Но если подходить только с точки зрения занимательной фабулы, – эти упреки теряют силу.
В остальном, отметим, что Дюма никогда не употреблял неприличных слов, – а Радзинский пересыпает ими речь своих персонажей.
И не можем одобрить употребления им слов как «стукач» и «психушка» – оные суть черты подсоветской жизни, принадлежат ее местному колориту.
Не станем, наоборот, возражать против применения им формул из русской литературы. Конечно, «народный властитель» восходит ко Блоку; «грядущий хам» – к Мережковскому. Но сходные выражения, в конце концов, могли возникнуть и в беседах французов XVIII века.
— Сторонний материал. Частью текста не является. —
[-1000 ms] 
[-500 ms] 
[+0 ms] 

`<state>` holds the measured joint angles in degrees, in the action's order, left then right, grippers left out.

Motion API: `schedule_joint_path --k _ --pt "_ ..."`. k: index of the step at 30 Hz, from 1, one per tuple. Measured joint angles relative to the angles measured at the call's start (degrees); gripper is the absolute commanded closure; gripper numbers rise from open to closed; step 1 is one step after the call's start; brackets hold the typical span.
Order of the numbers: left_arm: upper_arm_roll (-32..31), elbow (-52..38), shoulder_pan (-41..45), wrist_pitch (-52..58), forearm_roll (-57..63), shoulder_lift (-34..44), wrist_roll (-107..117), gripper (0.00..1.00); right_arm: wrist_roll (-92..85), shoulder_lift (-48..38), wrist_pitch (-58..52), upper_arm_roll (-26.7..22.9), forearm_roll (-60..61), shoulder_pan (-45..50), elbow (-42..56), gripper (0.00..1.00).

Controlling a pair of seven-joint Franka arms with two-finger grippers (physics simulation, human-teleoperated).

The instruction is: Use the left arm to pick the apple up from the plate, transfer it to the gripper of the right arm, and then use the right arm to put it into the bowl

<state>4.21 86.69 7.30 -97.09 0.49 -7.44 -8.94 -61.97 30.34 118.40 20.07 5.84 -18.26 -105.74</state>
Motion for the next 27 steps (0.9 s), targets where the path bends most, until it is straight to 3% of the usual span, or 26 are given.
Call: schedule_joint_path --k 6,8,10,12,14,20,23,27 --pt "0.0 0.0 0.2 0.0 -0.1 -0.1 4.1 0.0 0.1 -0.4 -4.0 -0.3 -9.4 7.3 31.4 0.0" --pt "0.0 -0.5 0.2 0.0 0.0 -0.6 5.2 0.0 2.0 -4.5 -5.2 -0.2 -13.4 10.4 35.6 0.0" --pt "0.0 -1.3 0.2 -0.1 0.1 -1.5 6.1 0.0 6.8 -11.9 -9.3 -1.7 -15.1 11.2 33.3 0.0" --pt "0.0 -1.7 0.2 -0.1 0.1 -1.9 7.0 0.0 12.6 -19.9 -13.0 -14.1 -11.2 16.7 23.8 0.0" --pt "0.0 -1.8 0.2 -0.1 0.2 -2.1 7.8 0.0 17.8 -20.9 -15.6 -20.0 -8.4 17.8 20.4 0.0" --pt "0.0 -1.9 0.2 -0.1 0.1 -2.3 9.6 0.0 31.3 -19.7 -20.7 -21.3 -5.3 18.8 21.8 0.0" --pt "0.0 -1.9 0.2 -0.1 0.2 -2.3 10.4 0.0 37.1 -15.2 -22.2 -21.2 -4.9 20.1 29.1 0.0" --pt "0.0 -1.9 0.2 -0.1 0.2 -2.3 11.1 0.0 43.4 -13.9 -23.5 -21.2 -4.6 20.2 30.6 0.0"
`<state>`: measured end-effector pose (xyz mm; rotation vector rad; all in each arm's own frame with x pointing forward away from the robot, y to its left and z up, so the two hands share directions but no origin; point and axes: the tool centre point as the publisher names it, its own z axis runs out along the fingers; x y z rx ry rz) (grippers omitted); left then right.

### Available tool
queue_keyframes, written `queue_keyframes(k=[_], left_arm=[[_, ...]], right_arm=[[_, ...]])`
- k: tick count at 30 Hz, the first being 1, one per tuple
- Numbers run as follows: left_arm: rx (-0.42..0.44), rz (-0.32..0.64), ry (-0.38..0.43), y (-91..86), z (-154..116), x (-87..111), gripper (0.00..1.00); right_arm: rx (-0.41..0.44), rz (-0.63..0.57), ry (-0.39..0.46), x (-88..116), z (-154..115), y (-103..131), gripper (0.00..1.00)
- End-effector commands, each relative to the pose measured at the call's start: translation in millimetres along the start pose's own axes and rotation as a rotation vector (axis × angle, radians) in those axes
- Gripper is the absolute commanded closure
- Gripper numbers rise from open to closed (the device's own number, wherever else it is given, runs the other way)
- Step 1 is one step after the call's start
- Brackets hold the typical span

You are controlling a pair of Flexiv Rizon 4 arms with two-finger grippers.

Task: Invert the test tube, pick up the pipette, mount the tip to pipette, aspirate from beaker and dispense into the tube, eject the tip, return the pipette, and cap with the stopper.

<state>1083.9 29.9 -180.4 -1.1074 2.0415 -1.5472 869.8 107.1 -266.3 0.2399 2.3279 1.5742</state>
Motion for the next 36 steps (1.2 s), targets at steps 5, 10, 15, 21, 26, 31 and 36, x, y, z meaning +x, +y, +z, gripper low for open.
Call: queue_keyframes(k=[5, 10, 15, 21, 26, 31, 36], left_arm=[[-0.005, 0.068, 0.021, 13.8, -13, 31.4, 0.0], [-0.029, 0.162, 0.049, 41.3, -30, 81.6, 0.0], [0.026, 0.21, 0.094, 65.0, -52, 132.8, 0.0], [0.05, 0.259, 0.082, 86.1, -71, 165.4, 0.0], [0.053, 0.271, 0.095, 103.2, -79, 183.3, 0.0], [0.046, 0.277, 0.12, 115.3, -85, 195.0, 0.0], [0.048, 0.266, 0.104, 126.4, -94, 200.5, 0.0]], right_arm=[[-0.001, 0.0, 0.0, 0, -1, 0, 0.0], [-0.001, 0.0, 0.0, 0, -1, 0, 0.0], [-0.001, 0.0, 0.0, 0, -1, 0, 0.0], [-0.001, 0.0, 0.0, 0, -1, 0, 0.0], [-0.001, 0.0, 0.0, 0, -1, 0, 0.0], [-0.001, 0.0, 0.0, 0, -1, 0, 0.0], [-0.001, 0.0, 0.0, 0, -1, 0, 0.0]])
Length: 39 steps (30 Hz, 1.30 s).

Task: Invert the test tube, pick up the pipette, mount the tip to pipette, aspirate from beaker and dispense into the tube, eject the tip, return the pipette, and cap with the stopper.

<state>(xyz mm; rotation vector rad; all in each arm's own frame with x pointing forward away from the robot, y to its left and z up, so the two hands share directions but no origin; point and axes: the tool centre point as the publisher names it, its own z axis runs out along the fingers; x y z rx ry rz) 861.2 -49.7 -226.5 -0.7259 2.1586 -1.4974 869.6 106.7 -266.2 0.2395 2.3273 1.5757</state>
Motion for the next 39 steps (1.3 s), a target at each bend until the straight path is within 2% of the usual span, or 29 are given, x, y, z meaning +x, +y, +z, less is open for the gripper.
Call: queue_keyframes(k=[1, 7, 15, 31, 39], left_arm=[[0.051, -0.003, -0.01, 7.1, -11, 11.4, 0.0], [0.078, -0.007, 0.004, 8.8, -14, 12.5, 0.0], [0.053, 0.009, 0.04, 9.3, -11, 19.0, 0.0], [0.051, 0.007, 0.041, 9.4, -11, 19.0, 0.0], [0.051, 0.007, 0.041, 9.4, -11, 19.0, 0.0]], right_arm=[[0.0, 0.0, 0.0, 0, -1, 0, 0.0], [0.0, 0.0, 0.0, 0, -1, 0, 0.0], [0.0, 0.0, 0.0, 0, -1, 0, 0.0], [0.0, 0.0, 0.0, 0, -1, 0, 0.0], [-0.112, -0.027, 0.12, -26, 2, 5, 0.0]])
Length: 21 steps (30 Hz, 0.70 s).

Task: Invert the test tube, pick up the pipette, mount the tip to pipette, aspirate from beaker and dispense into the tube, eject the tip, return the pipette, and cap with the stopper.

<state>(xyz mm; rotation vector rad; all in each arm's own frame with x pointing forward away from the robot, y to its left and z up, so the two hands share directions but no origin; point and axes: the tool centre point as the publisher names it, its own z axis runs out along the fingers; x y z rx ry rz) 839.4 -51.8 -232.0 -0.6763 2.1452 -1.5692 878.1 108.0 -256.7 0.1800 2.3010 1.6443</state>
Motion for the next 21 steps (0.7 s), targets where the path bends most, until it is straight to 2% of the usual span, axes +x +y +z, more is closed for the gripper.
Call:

Что поставим в большую заслугу писателю – это беспощадное и неумолимое разоблачение «великой революции».
Кое-что в этом плане сделал еще Алданов. Но постсоветскому читателю правда об этом периоде чрезвычайно нужна и полезна: он ведь воспитан на восхвалениях злодеяний данного периода, кои щедро изливали всякие Серебряковы и Виноградовы[158].
Здесь же, устами Казота[159] (которому посвящено стихотворение Лермонтова: «Среди друзей задумчив он сидел»), предсказывается, еще до начала бунта: «И вот во имя Разума, во имя философии, человечности, свободы начнется повальное убийство».
И далее сообщается:
«Поднимаясь на эшафот, жирондист Верньо выкрикнул: “Революция, как Сатурн, пожирает своих детей”».
И многое другое.
О короле и королеве, в целом, «Игры писателей» оставляют скорее симпатичное впечатление (хотя автор говорит о них не сам, а через действующих лиц, и потому порою плохо). Жаль, что общий тон книги остается глубоко циничен: все защитники нормальной, традиционной морали, появляющиеся в ней на сцену, – Шатобриан, Ферзен, – выглядят почему-то дурачками.
Скажу a parte: я несколько лет жил в доме на улице Ламбаль, хранящей имя растерзанной чернью княгини, и там, этажом или двумя ниже жил некий мсье де Казот, – не знаю прямой ли потомок, но уж, наверное, родственник предсказателя Казота, фигурирующего у Радзинского. Шестнадцатый округ Парижа, где я и посейчас живу, хранит много аристократических воспоминаний.
В. Токарева. «О любви и о нас с вами» (Москва, 2010)
Согласно анонсу, Виктория Токарева есть «создатель современной отечественной “женской прозы”».
Во всяком случае, у рассказов и повестей, объединенных в данном сборнике, как правило, есть сюжет, в отличие от бледных очерков, которые сейчас часто заполняют постсоветские толстые журналы.
И у автора есть мысли во многих случаях интересные и значительные. Так, например, в рассказе «Антон, надень ботинки!», где описывается постановка фильма из жизни декабристов, один из персонажей размышляет: «Зачем были декабристы? Чтобы скинуть царя? Чтобы в результате было то, что стояло 70 лет? И то, что теперь…»
И там же, как отступление от имени самой писательницы:
«Съемка происходила в доме, где действительно сто лет назад проживала семья декабриста… Царь не хотел унизить ссыльного. Он хотел его отодвинуть с глаз долой. Ленин в Шушенском тоже жил неплохо, питался бараниной. Наденька и ее мамаша создавали семейный уют, условия для умственной работы, Николай II поступал так же, как его дед. А то, что придумали последующие правители, – Ленин, Сталин и Гитлер, – могло родиться только в криминальных мозгах».
В повести «Лиловый костюм» подсоветская скрипачка заграницей, во Франции, попадает в среду лесбиянок, к которым относится без осуждения, но с отчуждением, прикрывающим внутреннее отвращение.
В другой повести, «Сентиментальное путешествие», описывается групповая поездка художников в Италию в брежневскую эпоху. Один из них пользуется возможностью, чтобы сбежать. И за этим следует великолепная картина всеобщего подозрения и взаимного недоверия: «Кто мог знать о его намерении?», «Кто ему содействовал?»
Лишь годы спустя рассеивается атмосфера страха и сомнений среди участников экскурсии; да и то – не вполне…
Людмила Улицкая. «Люди нашего царя» (Москва, 2005)
Л. Улицкая сама представляется читателям в следующих словах: «Я по культуре – русская, по крови – еврейка, по вероисповеданию – христианка».
159
Жак Казот (Jacques Cazotte; 1719–1792) – французский писатель. Участвовал в деятельности секты мартинистов, однако, во время Французской революции разошелся с ними во взглядах, оставаясь приверженцем монархии. Революцию не принял, был казнен.